__TASK REQUIREMENTS__
Locate the lines of the listing below that hold "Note", then copy each of them.

————————

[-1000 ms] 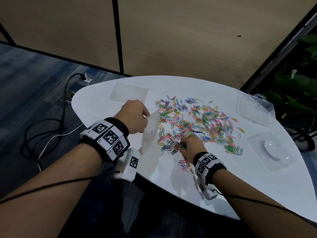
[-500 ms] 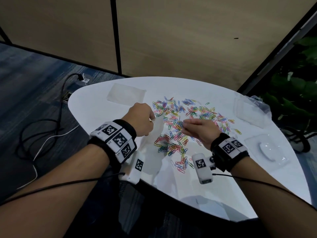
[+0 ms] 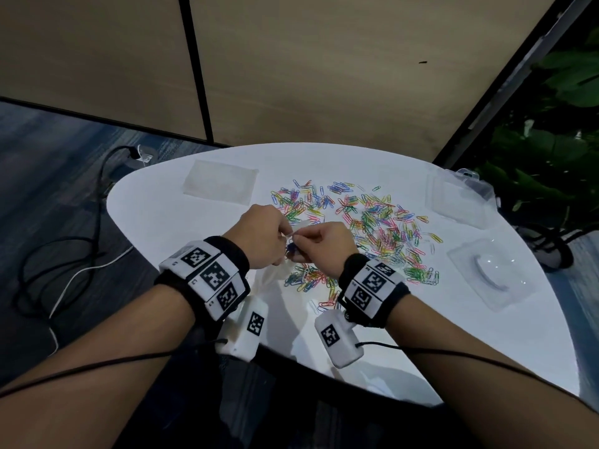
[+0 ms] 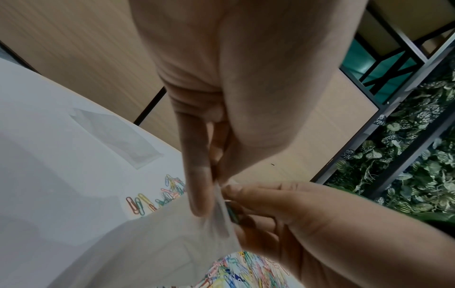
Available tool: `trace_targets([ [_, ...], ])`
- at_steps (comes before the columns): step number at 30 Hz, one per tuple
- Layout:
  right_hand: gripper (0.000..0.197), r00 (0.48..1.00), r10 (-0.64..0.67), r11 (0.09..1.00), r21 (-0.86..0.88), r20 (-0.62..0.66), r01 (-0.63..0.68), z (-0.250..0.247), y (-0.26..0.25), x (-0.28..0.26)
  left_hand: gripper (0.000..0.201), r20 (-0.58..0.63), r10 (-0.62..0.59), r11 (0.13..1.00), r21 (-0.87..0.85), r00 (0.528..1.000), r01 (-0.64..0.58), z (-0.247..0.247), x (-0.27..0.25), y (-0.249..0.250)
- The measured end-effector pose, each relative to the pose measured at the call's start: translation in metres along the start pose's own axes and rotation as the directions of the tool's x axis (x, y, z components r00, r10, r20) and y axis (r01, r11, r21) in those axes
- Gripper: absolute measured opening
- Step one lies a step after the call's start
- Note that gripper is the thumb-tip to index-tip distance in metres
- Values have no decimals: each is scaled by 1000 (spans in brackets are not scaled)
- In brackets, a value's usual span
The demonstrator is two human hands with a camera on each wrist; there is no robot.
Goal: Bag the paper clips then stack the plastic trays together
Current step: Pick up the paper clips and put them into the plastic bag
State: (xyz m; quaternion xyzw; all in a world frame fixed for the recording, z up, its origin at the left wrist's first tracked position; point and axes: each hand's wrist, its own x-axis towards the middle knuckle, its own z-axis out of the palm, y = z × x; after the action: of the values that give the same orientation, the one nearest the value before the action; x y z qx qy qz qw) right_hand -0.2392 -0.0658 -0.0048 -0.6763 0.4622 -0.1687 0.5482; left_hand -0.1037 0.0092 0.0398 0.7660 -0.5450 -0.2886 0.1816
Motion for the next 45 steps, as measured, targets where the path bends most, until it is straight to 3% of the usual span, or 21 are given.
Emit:
trace_targets([
  [2,18,996,-73,974,-213,54,83,2,-1,2,31,-1,-4,1000,-5,1000,4,-2,0,-2],
  [3,21,993,-79,968,-229,93,99,2,-3,2,32,-6,-11,1000,-11,1000,11,-3,0,-3],
  [7,21,992,-45,989,146,114,28,-12,-6,1,30,-69,-75,997,-30,995,73,-8,2,-9],
  [8,18,995,-32,986,165,92,17,-21,-4,1,32,-78,-92,995,-34,993,90,-9,3,-11],
  [9,15,997,-2,993,117,75,-7,-32,2,0,32,-83,-104,994,-41,991,101,-11,3,-13],
  [11,27,985,144,972,-200,94,-123,-52,21,-1,34,-89,-124,992,-49,988,120,-15,2,-15],
  [14,79,883,463,680,-670,78,-297,-62,56,-15,35,-101,-140,990,-35,985,138,-21,2,-18],
  [16,100,878,473,594,-760,66,-264,-53,75,-23,35,-102,-141,990,-25,985,139,-23,3,-19],
  [18,105,925,377,584,-786,44,-201,-39,88,-26,34,-98,-145,989,-29,984,143,-23,3,-20],
  [20,98,966,255,611,-780,32,-135,-24,91,-22,34,-94,-146,989,-31,985,143,-24,2,-21],
  [24,78,988,135,634,-773,69,-33,-2,84,-9,31,-86,-151,989,-24,985,149,-24,0,-24],
  [29,48,984,-55,498,-850,169,174,10,87,8,31,-74,-143,989,11,987,145,-25,1,-25],
  [34,14,990,-102,525,-840,99,138,0,83,15,32,-66,-125,992,14,990,126,-23,0,-20],
  [36,6,998,-65,583,-810,25,59,-11,82,18,33,-62,-127,992,14,990,128,-22,-1,-19],
  [38,2,997,23,717,-693,-78,-71,-23,83,21,33,-62,-136,990,18,989,138,-22,-1,-19],
  [41,6,961,242,918,-290,-130,-271,-41,75,26,34,-65,-139,989,32,988,142,-23,-1,-19],
  [43,10,950,297,955,49,-92,-293,-49,59,26,34,-61,-136,990,34,989,138,-23,-1,-18],
  [45,15,960,277,902,351,-22,-252,-51,35,22,35,-60,-135,990,25,989,136,-21,-1,-17],
])
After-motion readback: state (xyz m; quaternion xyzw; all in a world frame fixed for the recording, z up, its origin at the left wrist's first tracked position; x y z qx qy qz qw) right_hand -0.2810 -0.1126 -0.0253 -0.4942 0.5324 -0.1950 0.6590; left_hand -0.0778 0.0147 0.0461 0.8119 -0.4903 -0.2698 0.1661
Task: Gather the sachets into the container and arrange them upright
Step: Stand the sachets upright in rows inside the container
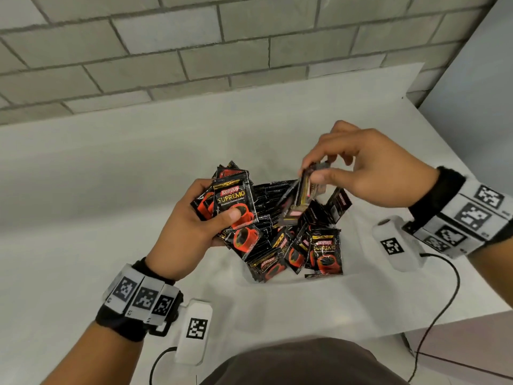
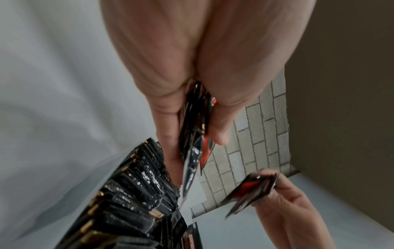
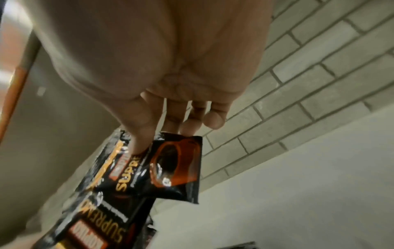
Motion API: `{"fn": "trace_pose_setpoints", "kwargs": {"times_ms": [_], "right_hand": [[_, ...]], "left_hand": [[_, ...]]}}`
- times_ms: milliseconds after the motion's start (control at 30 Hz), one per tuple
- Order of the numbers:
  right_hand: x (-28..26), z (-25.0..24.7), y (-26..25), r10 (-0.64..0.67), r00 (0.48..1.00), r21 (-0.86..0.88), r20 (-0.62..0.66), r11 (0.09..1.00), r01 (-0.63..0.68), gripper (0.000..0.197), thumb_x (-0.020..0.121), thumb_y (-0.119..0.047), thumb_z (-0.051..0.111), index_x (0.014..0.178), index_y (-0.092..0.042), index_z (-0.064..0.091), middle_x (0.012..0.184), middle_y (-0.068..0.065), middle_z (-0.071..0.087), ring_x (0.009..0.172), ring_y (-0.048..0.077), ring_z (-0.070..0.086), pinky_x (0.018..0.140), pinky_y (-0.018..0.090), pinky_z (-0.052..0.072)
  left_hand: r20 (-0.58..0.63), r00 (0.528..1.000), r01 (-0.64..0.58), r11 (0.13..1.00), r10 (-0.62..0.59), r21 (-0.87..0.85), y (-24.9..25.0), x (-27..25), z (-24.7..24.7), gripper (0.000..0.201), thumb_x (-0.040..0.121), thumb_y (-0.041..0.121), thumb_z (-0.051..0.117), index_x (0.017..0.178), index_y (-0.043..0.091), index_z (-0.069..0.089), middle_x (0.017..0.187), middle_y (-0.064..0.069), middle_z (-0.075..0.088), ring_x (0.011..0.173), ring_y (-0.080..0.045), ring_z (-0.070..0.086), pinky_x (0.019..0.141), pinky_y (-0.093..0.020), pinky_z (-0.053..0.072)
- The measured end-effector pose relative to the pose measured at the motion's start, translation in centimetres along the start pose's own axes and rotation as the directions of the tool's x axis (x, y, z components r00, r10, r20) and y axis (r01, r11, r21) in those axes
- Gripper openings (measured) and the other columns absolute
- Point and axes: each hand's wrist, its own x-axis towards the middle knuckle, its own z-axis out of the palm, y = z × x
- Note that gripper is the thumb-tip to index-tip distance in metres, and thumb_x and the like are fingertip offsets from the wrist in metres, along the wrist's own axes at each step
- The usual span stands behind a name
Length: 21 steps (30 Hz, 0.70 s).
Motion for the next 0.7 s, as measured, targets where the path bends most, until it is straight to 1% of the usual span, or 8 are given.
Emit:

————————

__SOLUTION TO THE EXERCISE__
- Note that gripper is the thumb-tip to index-tip distance in metres
- Note that gripper is the thumb-tip to index-tip distance in metres, and thumb_x and the like are fingertip offsets from the wrist in metres, along the wrist's own axes at each step

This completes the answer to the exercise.